- **Your goal**: Examine each line of the data. Copy the line if it includes the word "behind".

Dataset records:
- Opening Delimiter -

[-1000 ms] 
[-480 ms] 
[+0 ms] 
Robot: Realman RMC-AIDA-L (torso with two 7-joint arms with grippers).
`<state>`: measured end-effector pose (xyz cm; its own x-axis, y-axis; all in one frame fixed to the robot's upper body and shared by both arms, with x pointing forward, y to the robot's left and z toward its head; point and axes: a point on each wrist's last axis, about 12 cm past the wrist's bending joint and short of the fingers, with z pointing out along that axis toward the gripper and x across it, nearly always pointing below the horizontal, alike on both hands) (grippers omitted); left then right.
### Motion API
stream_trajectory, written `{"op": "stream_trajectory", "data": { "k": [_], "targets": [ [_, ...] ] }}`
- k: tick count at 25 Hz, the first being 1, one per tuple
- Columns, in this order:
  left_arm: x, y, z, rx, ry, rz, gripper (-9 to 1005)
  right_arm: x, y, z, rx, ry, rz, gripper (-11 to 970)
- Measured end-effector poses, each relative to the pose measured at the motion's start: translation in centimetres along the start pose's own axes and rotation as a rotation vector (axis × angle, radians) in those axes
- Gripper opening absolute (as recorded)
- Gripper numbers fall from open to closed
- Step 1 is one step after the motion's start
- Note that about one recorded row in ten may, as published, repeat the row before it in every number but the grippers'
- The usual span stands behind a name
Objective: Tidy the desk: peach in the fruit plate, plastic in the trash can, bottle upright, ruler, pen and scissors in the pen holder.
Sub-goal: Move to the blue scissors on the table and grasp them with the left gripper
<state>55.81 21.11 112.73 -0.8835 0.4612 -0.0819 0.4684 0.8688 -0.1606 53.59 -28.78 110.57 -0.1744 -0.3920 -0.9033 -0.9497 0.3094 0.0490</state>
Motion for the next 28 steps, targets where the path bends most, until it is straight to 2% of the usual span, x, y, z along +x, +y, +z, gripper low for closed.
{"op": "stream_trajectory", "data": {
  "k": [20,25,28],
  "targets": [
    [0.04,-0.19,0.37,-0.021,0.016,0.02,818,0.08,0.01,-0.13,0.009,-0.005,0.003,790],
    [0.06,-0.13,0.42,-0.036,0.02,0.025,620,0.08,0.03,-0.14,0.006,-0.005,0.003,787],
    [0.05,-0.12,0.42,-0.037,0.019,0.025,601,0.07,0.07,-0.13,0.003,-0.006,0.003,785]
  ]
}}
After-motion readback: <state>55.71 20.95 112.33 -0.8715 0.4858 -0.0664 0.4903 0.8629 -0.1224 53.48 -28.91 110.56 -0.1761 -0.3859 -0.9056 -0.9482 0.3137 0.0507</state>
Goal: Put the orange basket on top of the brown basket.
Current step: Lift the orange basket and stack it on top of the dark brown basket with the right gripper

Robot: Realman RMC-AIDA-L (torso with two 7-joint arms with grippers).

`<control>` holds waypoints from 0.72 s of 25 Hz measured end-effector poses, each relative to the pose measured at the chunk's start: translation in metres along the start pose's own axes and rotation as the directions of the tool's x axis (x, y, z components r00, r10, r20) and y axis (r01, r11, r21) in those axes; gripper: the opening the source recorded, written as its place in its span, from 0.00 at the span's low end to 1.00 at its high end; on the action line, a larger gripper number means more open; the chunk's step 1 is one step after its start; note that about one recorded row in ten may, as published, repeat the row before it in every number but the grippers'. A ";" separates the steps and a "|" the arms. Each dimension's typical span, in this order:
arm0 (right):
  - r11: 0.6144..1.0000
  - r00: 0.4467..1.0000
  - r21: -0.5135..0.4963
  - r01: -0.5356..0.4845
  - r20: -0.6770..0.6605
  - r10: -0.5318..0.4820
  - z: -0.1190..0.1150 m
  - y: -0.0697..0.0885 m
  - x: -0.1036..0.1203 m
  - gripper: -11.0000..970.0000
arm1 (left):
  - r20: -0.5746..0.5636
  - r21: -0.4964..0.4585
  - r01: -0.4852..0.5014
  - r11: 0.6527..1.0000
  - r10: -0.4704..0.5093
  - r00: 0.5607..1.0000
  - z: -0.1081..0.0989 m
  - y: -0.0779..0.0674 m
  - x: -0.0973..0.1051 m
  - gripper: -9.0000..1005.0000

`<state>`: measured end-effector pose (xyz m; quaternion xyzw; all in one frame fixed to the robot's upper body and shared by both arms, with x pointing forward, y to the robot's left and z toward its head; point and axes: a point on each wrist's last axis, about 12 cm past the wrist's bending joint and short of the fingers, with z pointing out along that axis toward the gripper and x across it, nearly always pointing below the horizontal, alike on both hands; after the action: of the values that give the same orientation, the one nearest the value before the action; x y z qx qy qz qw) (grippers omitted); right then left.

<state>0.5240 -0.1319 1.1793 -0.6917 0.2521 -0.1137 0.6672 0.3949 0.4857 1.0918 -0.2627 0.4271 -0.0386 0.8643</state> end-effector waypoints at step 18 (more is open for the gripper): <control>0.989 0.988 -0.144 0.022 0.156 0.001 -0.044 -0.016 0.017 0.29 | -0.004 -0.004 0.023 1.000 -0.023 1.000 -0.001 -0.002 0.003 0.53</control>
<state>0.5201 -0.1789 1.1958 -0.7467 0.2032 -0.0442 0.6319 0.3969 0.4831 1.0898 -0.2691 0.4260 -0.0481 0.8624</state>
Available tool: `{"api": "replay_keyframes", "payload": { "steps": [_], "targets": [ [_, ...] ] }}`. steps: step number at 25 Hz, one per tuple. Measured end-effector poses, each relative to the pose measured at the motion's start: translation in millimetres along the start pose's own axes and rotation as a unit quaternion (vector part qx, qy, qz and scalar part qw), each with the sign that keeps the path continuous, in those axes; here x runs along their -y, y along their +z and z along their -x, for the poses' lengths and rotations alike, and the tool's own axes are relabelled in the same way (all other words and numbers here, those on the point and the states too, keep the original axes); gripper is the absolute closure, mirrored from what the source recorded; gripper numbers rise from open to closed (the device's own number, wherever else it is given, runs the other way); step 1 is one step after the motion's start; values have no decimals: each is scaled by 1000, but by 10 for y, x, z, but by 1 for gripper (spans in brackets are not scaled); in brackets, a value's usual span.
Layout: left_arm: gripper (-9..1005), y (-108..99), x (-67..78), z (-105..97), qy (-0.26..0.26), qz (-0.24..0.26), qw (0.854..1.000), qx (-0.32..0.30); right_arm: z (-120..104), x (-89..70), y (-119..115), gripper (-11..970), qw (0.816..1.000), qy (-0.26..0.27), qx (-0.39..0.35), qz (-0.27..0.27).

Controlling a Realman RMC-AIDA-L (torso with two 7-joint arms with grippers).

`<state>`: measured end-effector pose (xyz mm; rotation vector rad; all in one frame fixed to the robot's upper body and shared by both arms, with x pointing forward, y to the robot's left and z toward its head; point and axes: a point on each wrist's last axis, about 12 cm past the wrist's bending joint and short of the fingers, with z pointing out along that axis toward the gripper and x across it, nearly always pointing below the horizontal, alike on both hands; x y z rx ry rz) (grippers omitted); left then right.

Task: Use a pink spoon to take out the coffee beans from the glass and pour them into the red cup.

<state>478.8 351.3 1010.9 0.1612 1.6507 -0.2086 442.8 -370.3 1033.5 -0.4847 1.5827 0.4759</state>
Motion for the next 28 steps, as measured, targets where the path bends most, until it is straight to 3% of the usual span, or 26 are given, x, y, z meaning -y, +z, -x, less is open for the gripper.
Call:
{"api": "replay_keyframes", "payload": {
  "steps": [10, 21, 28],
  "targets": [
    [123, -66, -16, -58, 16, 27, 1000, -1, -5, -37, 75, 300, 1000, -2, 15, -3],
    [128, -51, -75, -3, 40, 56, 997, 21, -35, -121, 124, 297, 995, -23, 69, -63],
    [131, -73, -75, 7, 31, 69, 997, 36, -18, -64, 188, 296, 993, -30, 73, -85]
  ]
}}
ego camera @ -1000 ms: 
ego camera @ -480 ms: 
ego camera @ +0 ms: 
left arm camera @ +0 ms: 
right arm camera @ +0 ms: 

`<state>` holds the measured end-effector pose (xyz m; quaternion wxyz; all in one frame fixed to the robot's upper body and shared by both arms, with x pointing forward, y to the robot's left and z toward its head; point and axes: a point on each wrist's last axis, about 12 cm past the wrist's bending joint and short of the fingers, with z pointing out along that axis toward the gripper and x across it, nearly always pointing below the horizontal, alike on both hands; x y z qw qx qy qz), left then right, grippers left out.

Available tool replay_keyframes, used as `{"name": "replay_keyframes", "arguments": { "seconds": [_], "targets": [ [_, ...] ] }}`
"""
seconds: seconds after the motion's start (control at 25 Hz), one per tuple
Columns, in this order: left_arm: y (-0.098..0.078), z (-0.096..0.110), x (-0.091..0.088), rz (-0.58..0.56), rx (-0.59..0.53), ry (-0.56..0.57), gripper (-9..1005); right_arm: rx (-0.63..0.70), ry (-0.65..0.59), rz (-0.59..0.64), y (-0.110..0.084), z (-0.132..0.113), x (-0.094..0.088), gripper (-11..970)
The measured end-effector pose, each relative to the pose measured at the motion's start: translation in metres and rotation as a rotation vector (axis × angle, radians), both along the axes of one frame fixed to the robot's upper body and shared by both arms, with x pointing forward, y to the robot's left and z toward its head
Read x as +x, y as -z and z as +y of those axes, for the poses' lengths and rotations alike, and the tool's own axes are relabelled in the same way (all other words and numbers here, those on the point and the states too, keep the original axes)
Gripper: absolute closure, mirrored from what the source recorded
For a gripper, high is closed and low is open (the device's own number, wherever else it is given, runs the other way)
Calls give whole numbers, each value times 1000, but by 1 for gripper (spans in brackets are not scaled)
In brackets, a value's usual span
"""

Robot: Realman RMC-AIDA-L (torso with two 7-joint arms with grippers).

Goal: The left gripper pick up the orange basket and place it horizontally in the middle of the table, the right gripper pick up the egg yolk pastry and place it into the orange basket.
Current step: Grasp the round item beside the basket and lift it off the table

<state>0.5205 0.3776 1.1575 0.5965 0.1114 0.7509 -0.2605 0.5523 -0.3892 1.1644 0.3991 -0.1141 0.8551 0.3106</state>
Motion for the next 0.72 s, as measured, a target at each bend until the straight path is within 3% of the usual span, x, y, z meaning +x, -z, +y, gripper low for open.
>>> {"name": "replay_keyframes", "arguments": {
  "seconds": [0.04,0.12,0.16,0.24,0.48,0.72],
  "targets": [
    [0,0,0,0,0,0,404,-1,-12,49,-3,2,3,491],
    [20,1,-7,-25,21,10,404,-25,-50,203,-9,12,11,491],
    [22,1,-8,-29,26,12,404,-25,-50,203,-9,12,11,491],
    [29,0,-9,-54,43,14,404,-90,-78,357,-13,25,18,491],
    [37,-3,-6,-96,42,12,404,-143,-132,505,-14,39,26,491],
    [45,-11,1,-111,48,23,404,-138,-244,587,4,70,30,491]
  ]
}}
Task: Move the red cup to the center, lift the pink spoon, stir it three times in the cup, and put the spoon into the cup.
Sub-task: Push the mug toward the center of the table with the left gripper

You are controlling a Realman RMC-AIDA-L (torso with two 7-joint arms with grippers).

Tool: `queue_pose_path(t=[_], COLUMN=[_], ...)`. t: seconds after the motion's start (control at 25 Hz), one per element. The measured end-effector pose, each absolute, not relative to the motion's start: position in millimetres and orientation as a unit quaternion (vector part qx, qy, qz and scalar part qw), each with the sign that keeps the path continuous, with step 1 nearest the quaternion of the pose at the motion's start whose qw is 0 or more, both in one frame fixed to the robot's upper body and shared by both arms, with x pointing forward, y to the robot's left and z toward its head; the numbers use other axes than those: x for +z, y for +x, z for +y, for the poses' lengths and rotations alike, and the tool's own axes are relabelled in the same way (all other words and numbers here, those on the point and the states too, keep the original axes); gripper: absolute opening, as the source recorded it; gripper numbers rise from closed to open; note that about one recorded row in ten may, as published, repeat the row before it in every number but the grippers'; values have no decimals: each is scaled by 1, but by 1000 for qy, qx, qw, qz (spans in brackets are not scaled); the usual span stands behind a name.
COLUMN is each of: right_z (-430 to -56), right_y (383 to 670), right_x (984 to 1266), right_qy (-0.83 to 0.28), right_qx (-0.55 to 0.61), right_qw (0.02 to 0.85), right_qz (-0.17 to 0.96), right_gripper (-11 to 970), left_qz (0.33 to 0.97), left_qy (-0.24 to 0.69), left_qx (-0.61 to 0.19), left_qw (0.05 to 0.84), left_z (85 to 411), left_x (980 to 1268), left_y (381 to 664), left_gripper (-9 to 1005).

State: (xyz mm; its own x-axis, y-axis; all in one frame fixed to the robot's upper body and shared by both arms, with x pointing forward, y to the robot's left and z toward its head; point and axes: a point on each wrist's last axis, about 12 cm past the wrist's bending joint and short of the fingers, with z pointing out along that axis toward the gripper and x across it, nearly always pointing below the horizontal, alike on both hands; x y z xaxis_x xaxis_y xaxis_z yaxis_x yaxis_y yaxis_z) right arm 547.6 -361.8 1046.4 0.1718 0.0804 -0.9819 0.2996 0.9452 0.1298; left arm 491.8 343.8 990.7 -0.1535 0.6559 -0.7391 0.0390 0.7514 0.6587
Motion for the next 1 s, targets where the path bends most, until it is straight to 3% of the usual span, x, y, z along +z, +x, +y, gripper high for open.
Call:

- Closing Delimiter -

- **Response**:
- The usual span stands behind a name
Tool: `queue_pose_path(t=[_], COLUMN=[_], ...)`. t: seconds after the motion's start (control at 25 Hz), one per element. The measured end-effector pose, each absolute, not relative to the motion's start: position in millimetres and orientation as a unit quaternion (vector part qx, qy, qz and scalar part qw), each with the sign that keeps the path continuous, with step 1 nearest the quaternion of the pose at the motion's start whose qw is 0 or more, both in one frame fixed to the robot's upper body and shared by both arms, with x pointing forward, y to the robot's left and z toward its head; the numbers use other axes than those: x for +z, y for +x, z for +y, for the poses' lengths and rotations alike, and the tool's own axes are relabelled in the same way (all other words and numbers here, those on the point and the states too, keep the original axes); gripper: absolute opening, as the source recorded it; gripper numbers rise from closed to open; note that about one recorded row in ten may, as published, repeat the row before it in every number but the grippers'; values have no decimals: each is scaled by 1, but by 1000 for qy, qx, qw, qz (spans in brackets are not scaled); the usual span stands behind a name.

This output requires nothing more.